**ABOUT THIS EXERCISE**
In the data that follows, determine how many lines contain the word "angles", and give only that number.

#### INPUT DATA ####

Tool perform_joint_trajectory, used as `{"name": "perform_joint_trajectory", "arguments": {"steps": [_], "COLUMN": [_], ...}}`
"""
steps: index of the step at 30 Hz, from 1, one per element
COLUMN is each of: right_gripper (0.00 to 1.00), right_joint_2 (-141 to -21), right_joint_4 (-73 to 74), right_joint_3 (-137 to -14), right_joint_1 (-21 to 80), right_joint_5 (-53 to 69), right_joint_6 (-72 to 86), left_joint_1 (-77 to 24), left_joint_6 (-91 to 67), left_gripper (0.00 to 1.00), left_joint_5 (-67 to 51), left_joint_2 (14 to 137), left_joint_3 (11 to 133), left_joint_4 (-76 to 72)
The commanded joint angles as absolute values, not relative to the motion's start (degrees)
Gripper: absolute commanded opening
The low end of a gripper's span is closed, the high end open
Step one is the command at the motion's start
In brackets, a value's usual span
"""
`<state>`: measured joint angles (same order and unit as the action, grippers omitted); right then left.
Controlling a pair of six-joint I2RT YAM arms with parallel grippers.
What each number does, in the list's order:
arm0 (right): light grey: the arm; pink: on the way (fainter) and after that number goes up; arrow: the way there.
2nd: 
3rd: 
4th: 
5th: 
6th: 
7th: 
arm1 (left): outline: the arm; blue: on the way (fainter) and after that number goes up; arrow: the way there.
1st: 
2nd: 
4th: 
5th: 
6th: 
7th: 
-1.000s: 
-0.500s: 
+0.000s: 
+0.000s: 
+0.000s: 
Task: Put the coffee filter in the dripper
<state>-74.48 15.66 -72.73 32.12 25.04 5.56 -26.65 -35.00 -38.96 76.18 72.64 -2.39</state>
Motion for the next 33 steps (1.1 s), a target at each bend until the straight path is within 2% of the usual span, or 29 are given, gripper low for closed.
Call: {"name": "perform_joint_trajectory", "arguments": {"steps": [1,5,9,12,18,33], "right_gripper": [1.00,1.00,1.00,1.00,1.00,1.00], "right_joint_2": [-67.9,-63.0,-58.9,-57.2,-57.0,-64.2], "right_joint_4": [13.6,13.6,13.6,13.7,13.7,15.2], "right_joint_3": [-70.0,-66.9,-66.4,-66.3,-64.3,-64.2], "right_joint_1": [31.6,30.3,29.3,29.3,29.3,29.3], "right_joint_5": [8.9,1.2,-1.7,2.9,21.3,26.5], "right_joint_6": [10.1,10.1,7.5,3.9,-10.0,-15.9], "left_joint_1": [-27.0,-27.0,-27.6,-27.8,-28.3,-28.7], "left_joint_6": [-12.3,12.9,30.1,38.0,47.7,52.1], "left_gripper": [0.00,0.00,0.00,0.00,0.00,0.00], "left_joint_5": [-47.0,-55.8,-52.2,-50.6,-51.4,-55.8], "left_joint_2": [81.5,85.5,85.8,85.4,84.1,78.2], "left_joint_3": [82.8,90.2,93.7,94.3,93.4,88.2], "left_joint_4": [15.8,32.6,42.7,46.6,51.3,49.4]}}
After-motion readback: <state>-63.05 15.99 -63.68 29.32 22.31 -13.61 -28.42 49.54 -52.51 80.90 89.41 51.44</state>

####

**ANSWER TO THE PROBLEM**
2